Stupno was mentioned for the first time in 1146. The village's name evolved from Stúpa to Stupná, and finally to Stupno. Stupno grew into major village and served as a population centre of the agglomeration for most of the 19th century. In 1900 Stupno had population of 1,283.

Vranovice () was mentioned for the first time in 1115. Unlike Stupno and Břasy it did not enter the contiguous built-up agglomeration but it also underwent rapid population growth as a result of industrial development. In 1900 Vranovice had population of 775.

Kříše () was mentioned for the first time in 1384. It also remains territorially distinct but the industrial development took place in the village proper and population growth occurred here too. With influx of workers the population reached more than 1,300 at its peak in 1890.
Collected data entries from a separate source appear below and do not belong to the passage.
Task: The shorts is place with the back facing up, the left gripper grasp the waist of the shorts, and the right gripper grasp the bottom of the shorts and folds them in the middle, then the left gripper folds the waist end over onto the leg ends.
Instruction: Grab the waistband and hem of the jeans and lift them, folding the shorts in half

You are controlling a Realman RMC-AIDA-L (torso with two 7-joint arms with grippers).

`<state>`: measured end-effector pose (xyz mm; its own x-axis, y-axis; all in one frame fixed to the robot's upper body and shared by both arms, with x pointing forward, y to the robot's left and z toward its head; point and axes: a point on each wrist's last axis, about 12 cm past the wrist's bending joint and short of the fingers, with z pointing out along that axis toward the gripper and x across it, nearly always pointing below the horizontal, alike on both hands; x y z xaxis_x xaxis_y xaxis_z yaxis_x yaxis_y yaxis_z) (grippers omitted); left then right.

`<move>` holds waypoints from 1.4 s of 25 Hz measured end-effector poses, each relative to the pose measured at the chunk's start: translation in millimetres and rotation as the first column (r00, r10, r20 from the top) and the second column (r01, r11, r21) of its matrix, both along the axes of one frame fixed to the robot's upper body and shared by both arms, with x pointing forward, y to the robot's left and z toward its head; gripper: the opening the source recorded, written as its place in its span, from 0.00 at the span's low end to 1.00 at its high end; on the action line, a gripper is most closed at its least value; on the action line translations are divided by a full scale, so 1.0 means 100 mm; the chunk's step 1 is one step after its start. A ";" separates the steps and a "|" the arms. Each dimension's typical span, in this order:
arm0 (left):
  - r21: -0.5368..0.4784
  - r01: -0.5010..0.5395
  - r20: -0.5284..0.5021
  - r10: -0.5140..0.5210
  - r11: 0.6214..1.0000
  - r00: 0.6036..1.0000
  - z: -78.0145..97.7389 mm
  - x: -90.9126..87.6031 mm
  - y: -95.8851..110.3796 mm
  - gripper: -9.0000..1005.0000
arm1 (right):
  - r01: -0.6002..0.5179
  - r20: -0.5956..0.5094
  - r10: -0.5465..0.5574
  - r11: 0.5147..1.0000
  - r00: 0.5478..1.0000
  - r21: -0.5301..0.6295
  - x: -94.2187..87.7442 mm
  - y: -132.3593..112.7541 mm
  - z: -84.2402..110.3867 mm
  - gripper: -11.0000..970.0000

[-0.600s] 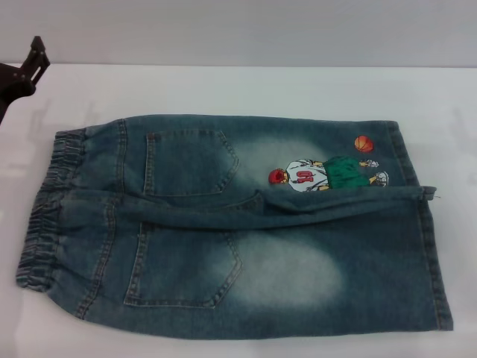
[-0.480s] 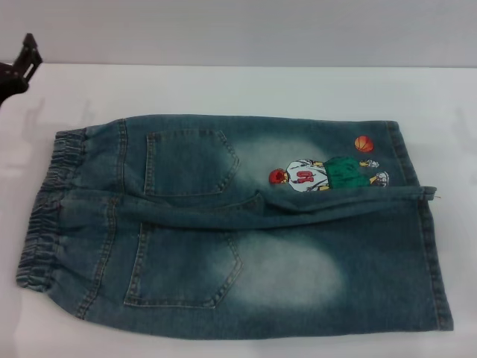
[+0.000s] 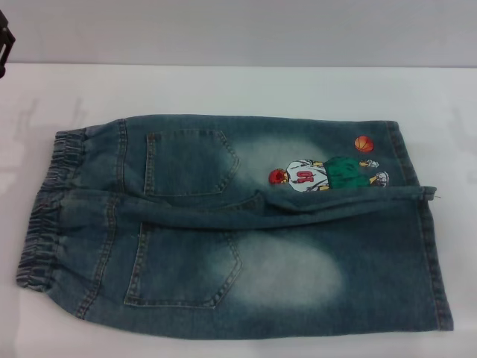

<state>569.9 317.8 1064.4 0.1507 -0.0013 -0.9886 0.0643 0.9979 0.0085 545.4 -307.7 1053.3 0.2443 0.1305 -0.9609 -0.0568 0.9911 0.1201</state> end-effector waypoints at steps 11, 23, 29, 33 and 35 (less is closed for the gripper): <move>-0.031 0.026 0.070 -0.024 0.999 0.997 0.04 -0.02 -0.06 0.79 | 0.006 -0.007 -0.006 1.000 1.000 0.008 -0.03 0.00 -0.02 0.83; -0.159 0.516 -0.075 -0.532 0.842 0.844 0.65 0.50 -0.35 0.79 | 0.024 -0.038 -0.023 1.000 0.999 0.020 -0.10 -0.03 -0.10 0.83; -0.244 0.669 -0.236 -0.712 0.702 0.661 0.98 0.49 -0.21 0.79 | 0.027 -0.038 -0.026 0.999 0.999 0.019 -0.10 -0.04 -0.09 0.83; -0.298 0.714 -0.312 -0.771 0.634 0.555 1.06 0.39 -0.06 0.79 | 0.028 -0.020 -0.027 1.000 0.999 0.014 -0.07 -0.05 -0.06 0.83; -0.353 0.713 -0.372 -0.790 0.606 0.487 1.09 0.31 0.07 0.79 | 0.029 -0.009 -0.029 1.000 1.000 0.007 -0.06 -0.07 -0.03 0.83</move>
<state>600.7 324.8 1173.0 -0.4257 -0.0279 -0.9044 0.7472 0.5530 -0.3687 539.6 -314.5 1049.9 0.2396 0.1306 -0.9620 -0.0271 0.9914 0.1278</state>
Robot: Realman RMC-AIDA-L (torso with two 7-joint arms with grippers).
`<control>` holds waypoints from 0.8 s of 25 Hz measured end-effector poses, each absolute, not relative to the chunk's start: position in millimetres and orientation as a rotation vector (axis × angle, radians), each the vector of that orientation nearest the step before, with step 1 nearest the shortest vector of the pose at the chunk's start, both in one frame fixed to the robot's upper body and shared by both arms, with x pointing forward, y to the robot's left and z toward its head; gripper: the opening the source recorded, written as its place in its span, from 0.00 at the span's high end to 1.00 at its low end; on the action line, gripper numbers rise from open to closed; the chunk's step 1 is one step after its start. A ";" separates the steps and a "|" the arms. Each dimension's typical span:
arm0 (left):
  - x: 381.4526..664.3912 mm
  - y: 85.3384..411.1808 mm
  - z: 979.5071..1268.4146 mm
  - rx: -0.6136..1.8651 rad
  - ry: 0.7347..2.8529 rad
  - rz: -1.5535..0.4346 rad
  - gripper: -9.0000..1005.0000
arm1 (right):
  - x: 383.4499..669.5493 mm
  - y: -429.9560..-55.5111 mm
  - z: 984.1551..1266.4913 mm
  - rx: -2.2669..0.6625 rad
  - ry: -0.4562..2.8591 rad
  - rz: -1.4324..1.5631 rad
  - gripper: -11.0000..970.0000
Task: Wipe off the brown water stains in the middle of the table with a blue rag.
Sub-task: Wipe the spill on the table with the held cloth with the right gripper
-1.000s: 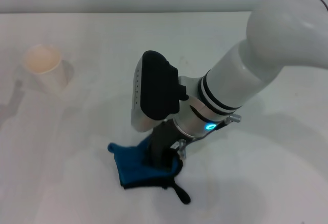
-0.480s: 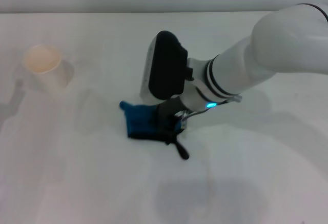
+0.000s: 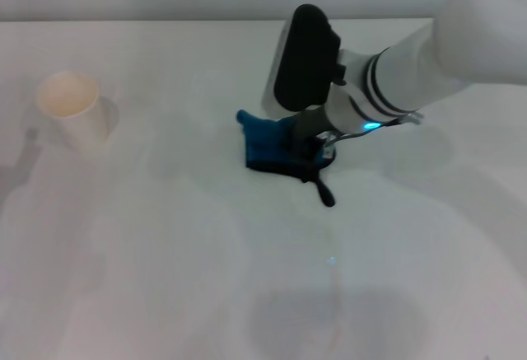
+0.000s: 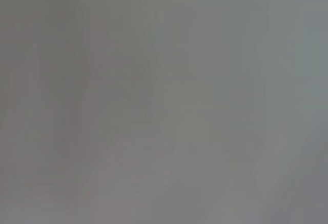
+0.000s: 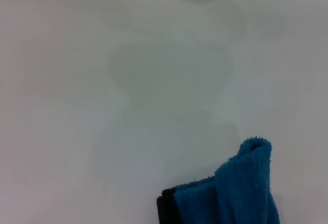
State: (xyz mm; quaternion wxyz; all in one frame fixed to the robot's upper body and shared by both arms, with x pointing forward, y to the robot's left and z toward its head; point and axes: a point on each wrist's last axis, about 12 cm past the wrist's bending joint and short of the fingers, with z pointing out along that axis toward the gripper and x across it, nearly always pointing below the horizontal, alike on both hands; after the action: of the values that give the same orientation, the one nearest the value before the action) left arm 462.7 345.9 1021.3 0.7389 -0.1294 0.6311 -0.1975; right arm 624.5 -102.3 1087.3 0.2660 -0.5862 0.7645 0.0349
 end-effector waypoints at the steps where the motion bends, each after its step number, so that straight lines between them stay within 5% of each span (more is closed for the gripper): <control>1: 462.8 345.9 1021.4 -0.283 1.385 -0.434 0.11 | 625.9 -105.6 1086.5 -1.585 2.073 0.079 0.90; 20: 463.4 345.9 1021.6 -0.283 1.385 -0.433 0.11 | 578.7 -121.2 1098.0 -1.894 2.329 0.362 0.90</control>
State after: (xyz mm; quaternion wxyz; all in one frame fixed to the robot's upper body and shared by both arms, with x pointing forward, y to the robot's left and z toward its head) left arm 463.4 345.9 1021.6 0.7391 -0.1288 0.6311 -0.1974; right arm 578.7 -121.2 1098.0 0.0589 -0.6253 0.7689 0.1195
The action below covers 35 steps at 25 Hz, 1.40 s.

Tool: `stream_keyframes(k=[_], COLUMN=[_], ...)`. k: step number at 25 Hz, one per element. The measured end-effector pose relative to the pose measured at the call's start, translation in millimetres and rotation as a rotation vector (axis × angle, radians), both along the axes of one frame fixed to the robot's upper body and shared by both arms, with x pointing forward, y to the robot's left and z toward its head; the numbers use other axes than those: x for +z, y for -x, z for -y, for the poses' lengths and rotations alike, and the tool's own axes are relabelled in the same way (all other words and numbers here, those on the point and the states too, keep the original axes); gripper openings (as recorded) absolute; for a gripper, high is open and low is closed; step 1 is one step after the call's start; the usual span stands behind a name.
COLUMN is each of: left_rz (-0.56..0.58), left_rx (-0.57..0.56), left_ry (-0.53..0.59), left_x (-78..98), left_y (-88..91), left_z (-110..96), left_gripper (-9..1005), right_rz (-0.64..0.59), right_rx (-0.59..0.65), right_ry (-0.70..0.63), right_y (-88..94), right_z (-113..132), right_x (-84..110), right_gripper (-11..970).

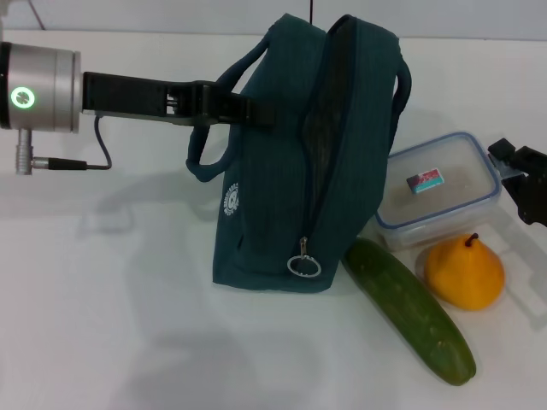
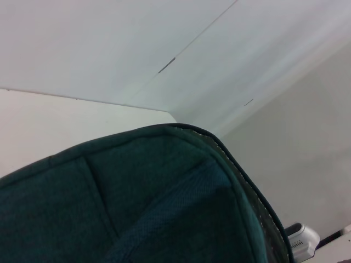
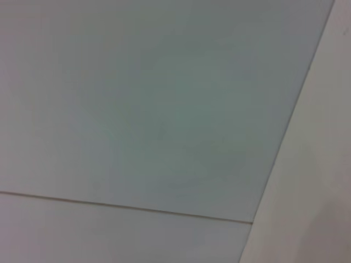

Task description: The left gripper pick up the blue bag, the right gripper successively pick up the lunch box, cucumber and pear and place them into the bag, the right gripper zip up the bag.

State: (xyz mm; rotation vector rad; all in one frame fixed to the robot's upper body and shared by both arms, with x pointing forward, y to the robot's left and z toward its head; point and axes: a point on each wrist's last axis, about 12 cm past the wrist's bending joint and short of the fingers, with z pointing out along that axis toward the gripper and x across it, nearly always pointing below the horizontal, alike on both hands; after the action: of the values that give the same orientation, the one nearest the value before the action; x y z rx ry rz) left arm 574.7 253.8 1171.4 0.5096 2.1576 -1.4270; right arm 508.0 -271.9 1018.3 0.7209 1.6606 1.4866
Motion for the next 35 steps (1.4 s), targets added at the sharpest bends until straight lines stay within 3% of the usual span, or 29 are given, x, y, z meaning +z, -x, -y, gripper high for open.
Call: stream_keyframes(k=[17, 28, 35], left_rz=[0.005, 0.006, 0.007], left_rx=[0.000, -0.005, -0.010], left_ry=[-0.004, -0.003, -0.003], left_x=[0.2, -1.6, -1.4], left_y=[-0.1, 1.2, 0.9], left_z=[-1.4, 0.3, 1.7], left_gripper=[65, 65, 65], right_rz=[-0.043, -0.001, 0.091], right_rx=[-0.015, -0.013, -0.031], right_ry=[-0.133, -0.148, -0.256], right_y=[6.4, 11.6, 13.9], right_z=[10.0, 18.2, 23.9], right_x=[2.6, 7.5, 22.4], right_gripper=[99, 99, 100])
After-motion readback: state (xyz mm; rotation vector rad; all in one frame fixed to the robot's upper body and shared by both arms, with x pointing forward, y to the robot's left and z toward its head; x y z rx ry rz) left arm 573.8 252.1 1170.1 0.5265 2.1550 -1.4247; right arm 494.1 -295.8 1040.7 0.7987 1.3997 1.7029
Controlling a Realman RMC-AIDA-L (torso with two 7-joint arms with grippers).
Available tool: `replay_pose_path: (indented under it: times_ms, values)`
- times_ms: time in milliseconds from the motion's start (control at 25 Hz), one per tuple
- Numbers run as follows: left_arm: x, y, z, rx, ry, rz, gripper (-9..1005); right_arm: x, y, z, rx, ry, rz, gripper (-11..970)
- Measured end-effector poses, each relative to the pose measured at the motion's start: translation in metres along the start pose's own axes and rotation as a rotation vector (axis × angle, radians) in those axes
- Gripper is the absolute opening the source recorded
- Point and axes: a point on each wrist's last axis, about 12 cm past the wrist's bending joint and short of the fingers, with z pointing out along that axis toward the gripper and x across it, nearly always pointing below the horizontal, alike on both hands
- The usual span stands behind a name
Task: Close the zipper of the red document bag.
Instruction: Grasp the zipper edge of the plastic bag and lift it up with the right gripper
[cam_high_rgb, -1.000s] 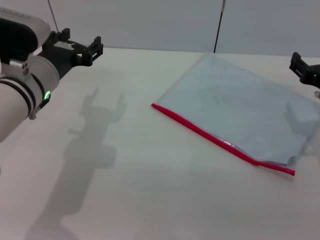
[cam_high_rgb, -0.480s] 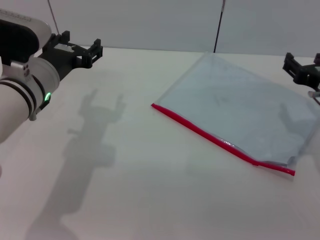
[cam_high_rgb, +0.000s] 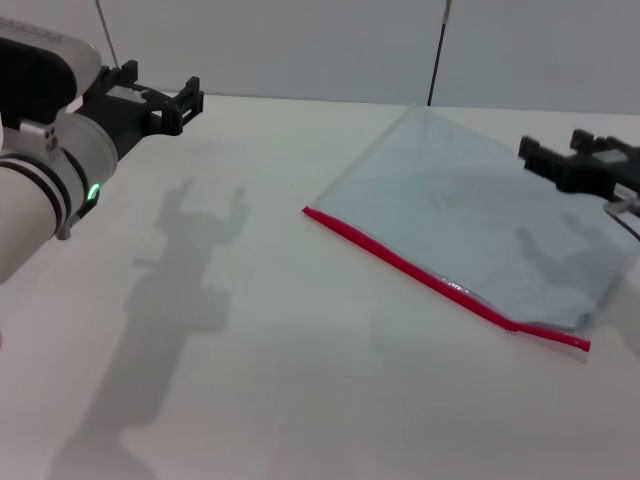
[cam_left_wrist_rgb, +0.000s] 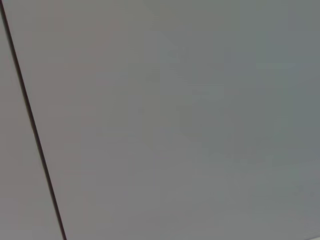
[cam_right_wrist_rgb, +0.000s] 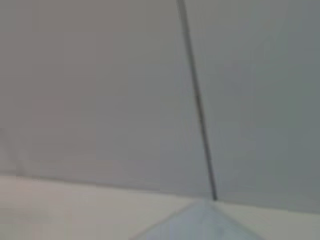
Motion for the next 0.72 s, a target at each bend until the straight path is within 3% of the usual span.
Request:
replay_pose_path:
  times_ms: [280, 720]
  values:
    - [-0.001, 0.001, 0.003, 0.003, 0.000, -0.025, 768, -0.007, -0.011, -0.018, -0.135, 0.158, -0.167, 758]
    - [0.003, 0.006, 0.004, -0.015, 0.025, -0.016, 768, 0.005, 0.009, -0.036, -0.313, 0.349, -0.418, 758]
Darová () was mentioned for the first time in 1235. The village is the most outlying part of Břasy. Located in the valley of the Berounka it never really lost its rural character despite some coal and iron ore mining. In 1900 the village's population was 145. Hydroelectric plant was built on the Berounka river at the beginning of the 20th century.

Demographics
As to ethnicity Břasy was traditionally a Czech settlement. However, with massive influx of workers a German-speaking community arose here. Combined population of all five villages forming modern time Břasy exceeded 5,000 at the turn of the 20th century and the agglomeration had semi-urban character. However, with depletion of coal mines the population began to fall and Břasy never reached town status.

Transport
The municipality is located on a train line leading from Ejpovice to Radnice. There is a train station which is served by regional trains.

The road II/232 from Rokycany passes through Břasy continuing to the north towards Liblín. The road II/233 that traverses the municipality connects Břasy with Chrást and Plzeň in the southwest and with Radnice to the northeast.